What A Trump Win Feels Like to an American Woman in Peru

The first thing I said today, to anyone, was “don’t talk to me, not about that, not right now.” That was the very first thing that came out of my mouth.
The result of the 2016 US Presidential election had a shocking effect on me. I went to bed peacefully, truly believing that when I woke, my country would have proudly elected the First Female President of the United States. I was sorely, sorely mistaken. My morning routine was corrupted. Instead of my morning yoga and tea, I laid in bed before softly sobbing in the shower. I knew I would be upset. I had no idea I would sob in the shower.
The walk to class felt different. It is not unusual as an American in Peru to get those “you don’t belong” stares walking down the street. But they were different this morning, everyone knew.

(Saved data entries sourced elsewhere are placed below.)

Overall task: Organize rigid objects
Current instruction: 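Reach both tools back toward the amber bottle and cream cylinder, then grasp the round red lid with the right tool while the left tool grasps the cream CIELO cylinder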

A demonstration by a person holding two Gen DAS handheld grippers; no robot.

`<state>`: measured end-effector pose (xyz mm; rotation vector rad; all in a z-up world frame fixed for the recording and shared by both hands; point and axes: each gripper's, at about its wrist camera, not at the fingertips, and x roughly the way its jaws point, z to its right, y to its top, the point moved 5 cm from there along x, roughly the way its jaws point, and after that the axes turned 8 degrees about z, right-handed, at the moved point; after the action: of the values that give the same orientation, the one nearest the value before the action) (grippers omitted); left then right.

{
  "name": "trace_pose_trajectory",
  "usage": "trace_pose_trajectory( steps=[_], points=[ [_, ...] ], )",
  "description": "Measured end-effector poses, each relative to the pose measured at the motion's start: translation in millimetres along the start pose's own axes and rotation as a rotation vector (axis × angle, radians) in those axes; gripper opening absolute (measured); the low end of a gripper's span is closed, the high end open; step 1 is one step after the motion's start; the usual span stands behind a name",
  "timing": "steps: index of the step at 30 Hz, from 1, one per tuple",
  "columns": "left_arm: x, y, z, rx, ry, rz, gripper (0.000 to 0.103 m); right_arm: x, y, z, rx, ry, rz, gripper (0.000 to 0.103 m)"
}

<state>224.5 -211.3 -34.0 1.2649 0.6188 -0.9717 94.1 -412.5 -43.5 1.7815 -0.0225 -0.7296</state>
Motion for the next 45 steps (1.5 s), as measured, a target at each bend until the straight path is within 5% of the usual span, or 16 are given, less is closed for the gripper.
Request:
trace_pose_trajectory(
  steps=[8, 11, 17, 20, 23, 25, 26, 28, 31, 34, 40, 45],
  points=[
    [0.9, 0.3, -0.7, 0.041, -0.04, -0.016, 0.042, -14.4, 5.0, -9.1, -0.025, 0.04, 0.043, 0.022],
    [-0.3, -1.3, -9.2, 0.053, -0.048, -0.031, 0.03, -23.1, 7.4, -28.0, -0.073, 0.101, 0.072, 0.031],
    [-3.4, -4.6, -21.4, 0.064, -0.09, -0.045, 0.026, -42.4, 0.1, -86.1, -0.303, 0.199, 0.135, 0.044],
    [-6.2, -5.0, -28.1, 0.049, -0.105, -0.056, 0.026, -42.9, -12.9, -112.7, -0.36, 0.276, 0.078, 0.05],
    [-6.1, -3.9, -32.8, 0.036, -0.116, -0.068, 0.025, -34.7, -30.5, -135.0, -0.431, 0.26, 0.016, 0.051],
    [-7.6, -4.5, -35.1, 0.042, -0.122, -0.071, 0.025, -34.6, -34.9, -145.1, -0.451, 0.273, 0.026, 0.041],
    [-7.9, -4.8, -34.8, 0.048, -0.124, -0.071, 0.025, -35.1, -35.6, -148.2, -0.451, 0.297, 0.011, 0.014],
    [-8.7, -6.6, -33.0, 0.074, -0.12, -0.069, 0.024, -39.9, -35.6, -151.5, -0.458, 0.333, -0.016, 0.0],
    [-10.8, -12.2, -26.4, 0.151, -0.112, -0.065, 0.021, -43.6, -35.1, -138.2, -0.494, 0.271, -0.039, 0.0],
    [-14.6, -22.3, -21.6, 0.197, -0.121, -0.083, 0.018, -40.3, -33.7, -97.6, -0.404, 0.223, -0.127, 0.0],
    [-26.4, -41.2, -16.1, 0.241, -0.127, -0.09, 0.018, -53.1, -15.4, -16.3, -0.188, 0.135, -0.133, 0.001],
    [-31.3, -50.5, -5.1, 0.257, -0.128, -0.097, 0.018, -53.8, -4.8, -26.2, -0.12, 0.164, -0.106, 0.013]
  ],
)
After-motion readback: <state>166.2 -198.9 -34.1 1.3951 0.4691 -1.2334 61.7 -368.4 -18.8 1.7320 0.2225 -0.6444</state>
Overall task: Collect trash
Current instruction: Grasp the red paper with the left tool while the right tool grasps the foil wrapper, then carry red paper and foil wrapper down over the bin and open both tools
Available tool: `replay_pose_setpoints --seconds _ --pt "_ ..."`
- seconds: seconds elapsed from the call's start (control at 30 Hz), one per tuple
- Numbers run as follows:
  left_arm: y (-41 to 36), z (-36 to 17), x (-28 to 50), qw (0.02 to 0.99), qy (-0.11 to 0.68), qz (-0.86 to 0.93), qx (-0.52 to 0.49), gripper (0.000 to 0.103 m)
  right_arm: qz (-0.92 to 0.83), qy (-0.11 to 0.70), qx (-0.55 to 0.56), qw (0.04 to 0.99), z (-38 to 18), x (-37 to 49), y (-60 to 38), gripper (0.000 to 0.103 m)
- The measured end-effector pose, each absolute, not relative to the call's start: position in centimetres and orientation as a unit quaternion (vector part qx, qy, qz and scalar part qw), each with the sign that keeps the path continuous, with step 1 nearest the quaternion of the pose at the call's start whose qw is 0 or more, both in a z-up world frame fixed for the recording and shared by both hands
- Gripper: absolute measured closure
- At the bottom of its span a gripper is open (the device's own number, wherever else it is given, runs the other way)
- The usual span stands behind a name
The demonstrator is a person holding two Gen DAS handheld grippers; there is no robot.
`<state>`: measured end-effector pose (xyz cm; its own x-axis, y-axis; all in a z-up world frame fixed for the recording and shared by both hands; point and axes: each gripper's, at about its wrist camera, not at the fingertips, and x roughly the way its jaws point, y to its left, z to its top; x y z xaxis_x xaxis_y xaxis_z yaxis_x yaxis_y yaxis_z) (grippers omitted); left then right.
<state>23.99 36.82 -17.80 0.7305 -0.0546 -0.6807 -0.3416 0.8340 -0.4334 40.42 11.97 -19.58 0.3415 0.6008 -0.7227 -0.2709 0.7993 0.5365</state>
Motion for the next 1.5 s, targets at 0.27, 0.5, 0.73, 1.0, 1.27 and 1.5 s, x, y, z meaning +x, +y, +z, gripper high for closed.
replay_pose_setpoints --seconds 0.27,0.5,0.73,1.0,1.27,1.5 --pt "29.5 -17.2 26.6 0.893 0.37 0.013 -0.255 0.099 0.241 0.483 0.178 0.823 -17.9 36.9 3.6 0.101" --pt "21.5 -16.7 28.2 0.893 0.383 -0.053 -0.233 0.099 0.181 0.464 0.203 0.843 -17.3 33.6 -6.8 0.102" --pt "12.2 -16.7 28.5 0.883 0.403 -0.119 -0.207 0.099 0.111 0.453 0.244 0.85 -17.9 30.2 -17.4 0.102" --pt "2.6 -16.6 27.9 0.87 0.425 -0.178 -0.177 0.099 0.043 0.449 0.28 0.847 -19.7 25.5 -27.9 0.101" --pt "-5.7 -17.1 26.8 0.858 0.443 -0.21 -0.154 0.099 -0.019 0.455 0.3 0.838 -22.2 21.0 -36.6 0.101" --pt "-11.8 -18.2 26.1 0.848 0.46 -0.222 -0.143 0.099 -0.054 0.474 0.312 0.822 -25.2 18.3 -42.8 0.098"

It is not a secret that many other countries think we were foolish to elect Trump as our Republican candidate. But you should know that they no longer think we’re foolish. They think we’re inane. They may have believed that we weren’t actually so stupid as to allow him into power. They may have had hope. That hope is gone. They think we are ridiculous, bigoted and idiotic. They think we are all him.
I walked into a room with five other girls, where we all sat in silence, crying. A room full of girls with no words, simply crying. You would have thought that a bomb went off. That’s all that crossed my mind, is that this is how people should react to tragedy, not an election. I was too young to remember exactly how 9/11 affected America. But I remember Sandy Hook, I remember Aurora, and I remember the Boston Marathon bombing. These are events that should lead to a room full of people crying. An election should not.
Trump says he wants to make America great again. A part of that, he says, is to make America safe again. But how can it be safe now? What Donald Trump does not understand is that he is what we afraid of. I am white. I am privileged because I am white. But I am a woman. And as a woman I have only one thing to fear. Men who abuse their own privilege. Men who believe they can have what they want simply because they are men. Men like Trump. If he truly did want to make America safe again, something I strongly believe he does not care a lick about, his only course of action at this time would be to resign immediately.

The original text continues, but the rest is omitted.